What is being asked: All of the data is to be copied word for word.

Given data:
......
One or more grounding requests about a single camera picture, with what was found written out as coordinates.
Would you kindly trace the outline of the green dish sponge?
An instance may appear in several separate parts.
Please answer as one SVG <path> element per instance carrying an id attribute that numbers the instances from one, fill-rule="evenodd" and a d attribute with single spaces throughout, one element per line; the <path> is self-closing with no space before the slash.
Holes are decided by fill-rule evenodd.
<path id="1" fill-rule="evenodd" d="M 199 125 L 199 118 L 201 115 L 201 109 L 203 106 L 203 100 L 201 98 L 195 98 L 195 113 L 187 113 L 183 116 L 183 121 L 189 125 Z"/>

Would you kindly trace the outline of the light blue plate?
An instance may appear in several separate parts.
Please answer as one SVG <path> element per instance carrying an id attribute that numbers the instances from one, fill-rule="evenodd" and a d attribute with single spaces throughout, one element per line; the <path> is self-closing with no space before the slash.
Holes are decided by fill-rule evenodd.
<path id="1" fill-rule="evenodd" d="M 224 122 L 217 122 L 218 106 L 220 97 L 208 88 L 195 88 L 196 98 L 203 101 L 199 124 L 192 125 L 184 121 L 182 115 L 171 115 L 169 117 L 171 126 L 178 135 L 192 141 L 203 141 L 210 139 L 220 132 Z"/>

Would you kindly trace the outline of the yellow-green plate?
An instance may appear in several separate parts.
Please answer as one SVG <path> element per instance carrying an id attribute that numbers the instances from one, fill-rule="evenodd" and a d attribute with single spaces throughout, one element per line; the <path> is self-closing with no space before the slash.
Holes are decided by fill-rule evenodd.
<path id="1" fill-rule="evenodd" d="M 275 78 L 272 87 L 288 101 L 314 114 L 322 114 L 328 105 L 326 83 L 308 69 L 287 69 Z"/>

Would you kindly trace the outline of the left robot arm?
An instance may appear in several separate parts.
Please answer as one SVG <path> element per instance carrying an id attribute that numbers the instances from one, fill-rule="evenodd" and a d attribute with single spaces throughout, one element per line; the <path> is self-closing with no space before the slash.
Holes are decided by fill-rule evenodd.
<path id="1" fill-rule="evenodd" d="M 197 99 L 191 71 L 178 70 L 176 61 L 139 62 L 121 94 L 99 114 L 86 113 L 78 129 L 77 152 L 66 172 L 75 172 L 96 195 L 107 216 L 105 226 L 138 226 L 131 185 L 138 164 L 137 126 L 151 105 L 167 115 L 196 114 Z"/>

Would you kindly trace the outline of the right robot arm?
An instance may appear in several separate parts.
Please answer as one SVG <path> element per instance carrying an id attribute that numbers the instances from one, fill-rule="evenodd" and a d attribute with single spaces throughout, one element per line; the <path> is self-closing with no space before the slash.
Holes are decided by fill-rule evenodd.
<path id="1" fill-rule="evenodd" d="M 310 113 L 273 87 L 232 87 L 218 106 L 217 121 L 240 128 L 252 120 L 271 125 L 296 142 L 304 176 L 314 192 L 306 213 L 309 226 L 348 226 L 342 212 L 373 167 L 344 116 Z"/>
......
Task result:
One or more grounding requests about a single camera picture, with what was found written out as coordinates.
Would you kindly trace the outline of the green dish sponge?
An instance may appear in several separate parts.
Please answer as one SVG <path> element per instance carrying an id attribute that numbers the instances from one, fill-rule="evenodd" and a d attribute with single spaces throughout, one element per line; the <path> is self-closing with no space before the slash.
Holes are decided by fill-rule evenodd.
<path id="1" fill-rule="evenodd" d="M 199 125 L 199 118 L 201 115 L 201 109 L 203 106 L 203 100 L 201 98 L 195 98 L 195 113 L 187 113 L 183 116 L 183 121 L 189 125 Z"/>

Would you kindly trace the outline of the light blue plate?
An instance may appear in several separate parts.
Please answer as one SVG <path> element per instance carrying an id attribute that numbers the instances from one, fill-rule="evenodd" and a d attribute with single spaces throughout, one element per line; the <path> is self-closing with no space before the slash.
Holes are decided by fill-rule evenodd.
<path id="1" fill-rule="evenodd" d="M 224 122 L 217 122 L 218 106 L 220 97 L 208 88 L 195 88 L 196 98 L 203 101 L 199 124 L 192 125 L 184 121 L 182 115 L 171 115 L 169 117 L 171 126 L 178 135 L 192 141 L 203 141 L 210 139 L 220 132 Z"/>

Would you kindly trace the outline of the yellow-green plate?
An instance may appear in several separate parts.
Please answer as one SVG <path> element per instance carrying an id attribute that numbers the instances from one, fill-rule="evenodd" and a d attribute with single spaces throughout, one element per line; the <path> is self-closing with no space before the slash.
Holes are decided by fill-rule evenodd.
<path id="1" fill-rule="evenodd" d="M 275 78 L 272 87 L 288 101 L 314 114 L 322 114 L 328 105 L 326 83 L 308 69 L 287 69 Z"/>

Would you kindly trace the outline of the left robot arm?
An instance may appear in several separate parts.
Please answer as one SVG <path> element per instance carrying an id attribute that numbers the instances from one, fill-rule="evenodd" and a d attribute with single spaces throughout, one element per line; the <path> is self-closing with no space before the slash.
Holes are decided by fill-rule evenodd.
<path id="1" fill-rule="evenodd" d="M 197 99 L 191 71 L 178 70 L 176 61 L 139 62 L 121 94 L 99 114 L 86 113 L 78 129 L 77 152 L 66 172 L 75 172 L 96 195 L 107 216 L 105 226 L 138 226 L 131 185 L 138 164 L 137 126 L 151 105 L 167 115 L 196 114 Z"/>

Would you kindly trace the outline of the right robot arm?
An instance may appear in several separate parts.
Please answer as one SVG <path> element per instance carrying an id attribute that numbers the instances from one, fill-rule="evenodd" and a d attribute with single spaces throughout, one element per line; the <path> is self-closing with no space before the slash.
Holes are decided by fill-rule evenodd.
<path id="1" fill-rule="evenodd" d="M 310 113 L 273 87 L 232 87 L 218 106 L 217 121 L 240 128 L 252 120 L 271 125 L 296 142 L 304 176 L 314 192 L 306 213 L 309 226 L 348 226 L 342 212 L 373 167 L 344 116 Z"/>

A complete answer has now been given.